PHOENIX – Dollars spent with local businesses have a far greater impact on Arizona’s economy, tax revenues and jobs, and that applies even when state government puts out contracts for bid, the head of a small-business group said Friday.
Kimber Lanning, director of Local First Arizona, said Arizona should establish a preference for local firms when the state government solicits bids such as those for goods, services or contracting work.
“We are on this never-ending quest to save money on the front end,” Lanning said during an address as part of the University of Arizona’s Start Smart lecture series. “We are hemorrhaging jobs, buying ourselves broke.”
Many other states offer such an edge to locally owned companies, she said.
“A local business will do more for the economy and should be accounted for at the beginning of the bidding process,” Lanning said.
Local First Arizona is an alliance of small businesses that promotes the benefits of buying from locally owned firms.

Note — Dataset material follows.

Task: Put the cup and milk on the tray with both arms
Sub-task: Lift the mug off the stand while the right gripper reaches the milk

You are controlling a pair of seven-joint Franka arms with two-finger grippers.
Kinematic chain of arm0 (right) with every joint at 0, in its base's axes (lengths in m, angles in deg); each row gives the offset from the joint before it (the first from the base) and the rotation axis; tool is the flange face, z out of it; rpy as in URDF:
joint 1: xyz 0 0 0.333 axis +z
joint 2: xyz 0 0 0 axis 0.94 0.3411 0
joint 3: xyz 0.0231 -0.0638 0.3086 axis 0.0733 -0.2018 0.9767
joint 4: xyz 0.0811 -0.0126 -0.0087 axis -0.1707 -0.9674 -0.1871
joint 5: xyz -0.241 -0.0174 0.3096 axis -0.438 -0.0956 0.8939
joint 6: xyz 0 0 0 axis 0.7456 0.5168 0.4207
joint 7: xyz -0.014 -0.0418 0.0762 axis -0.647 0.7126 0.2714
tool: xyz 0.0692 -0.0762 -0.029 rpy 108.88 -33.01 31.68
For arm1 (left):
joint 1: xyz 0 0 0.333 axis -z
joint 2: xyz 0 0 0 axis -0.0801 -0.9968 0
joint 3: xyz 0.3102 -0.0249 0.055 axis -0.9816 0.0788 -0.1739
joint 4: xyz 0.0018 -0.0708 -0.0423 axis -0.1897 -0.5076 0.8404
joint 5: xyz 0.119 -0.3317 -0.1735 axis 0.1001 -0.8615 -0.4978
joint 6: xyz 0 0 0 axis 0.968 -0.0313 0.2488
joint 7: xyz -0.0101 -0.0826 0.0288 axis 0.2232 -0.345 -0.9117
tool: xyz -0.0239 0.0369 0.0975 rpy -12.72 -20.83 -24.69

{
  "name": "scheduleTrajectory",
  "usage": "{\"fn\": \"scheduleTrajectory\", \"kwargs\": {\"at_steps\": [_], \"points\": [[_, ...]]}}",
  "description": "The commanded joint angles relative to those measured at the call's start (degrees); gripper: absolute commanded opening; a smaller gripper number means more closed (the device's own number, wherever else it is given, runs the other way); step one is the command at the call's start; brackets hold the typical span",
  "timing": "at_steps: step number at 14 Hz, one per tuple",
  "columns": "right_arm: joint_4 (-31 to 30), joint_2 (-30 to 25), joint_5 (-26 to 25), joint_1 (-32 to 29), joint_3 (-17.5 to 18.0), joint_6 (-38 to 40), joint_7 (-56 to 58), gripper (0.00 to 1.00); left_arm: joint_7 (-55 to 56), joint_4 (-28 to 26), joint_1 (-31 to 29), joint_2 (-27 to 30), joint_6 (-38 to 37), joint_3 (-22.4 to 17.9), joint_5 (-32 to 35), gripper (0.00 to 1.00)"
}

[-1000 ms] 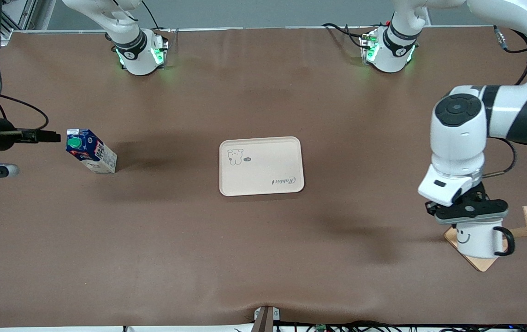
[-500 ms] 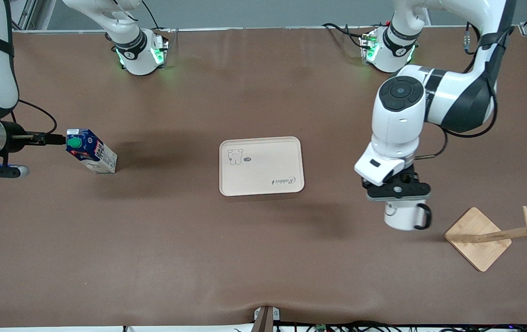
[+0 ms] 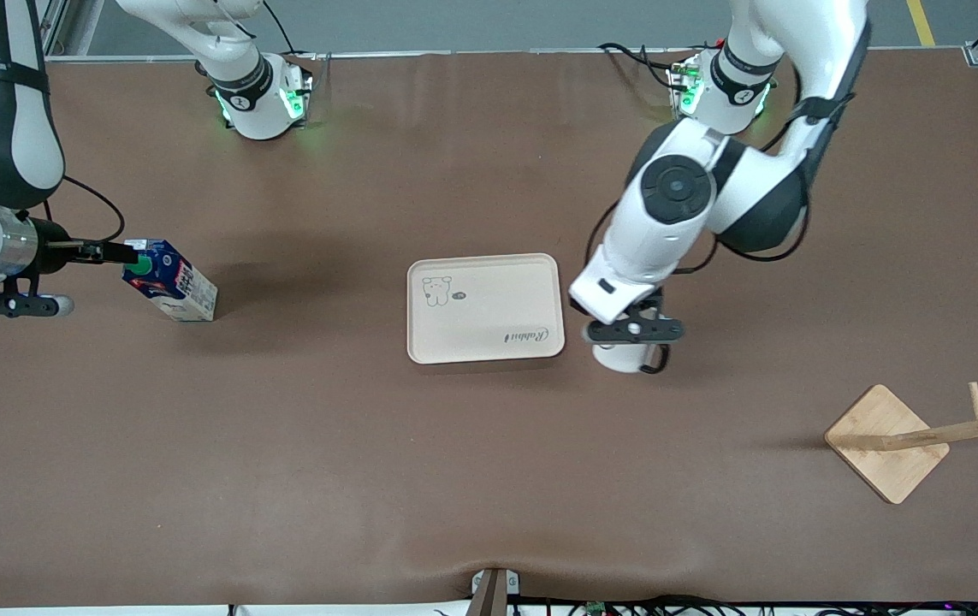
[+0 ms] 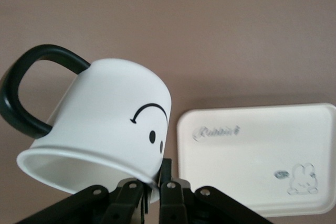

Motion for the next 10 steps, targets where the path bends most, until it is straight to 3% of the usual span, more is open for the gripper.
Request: {"fn": "scheduleTrajectory", "kwargs": {"at_steps": [1,4,10], "points": [[-5.2,-2.7,-1.0,-1.1,0.7,-4.1,0.2,1.0,1.4,7.9,5.0,-8.4,-3.7,-0.5,-0.6,0.0],[-9.0,-4.4,-1.0,-1.0,0.8,-6.6,0.1,1.0,3.1,8.7,9.5,-12.5,-3.8,-1.0,-0.5,0.0],[-14.1,-4.8,-0.9,-1.2,0.8,-12.9,0.1,1.0,2.9,8.6,13.7,-15.4,-5.1,-1.0,1.6,0.0]]}}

Lanning said that for every $100 spent with an Arizona business $43 stays within the state, while only $13 out of $100 spent with a company based outside of Arizona remains within the state.
During this year’s legislative session, Local First Arizona advocated for legislation that would give preference to local firms when competitive sealed bids for a state government contract are identical in price. Among other provisions, it would have required the Arizona Department of Administration to publish a list of states that give preference to local firms bidding for state contracts.
The bill, authored by Senate President Russell Pearce, R-Mesa, passed the Senate but failed to reach the House floor.
Lanning said supporters plan to try again during next year’s legislative session.
Speaking in the back of a Good Egg, part of a locally owned restaurant chain, she promoted Shift 10, a Local First Arizona effort to persuade residents to shift 10 percent more of their purchases to Arizona businesses.
A study found that if an entire community the size of Tucson did that, it would create 1,600 jobs and circulate an additional $130 million in the community, she said.
A Valley business owner since age 19, Lanning acknowledged the difficulty of committing to buying locally with so many national options available.
“I’d like to think I’m a pretty good example, but nobody’s perfect,” she said. “I can’t buy 100 percent locally.”
But it will be up to communities and their residents to lift America out of its long economic slump, and buying from local companies contributes to that, Lanning said.
“The economy is not something over there that someone else is going to fix for us,” she said. “The economy is in our hands.”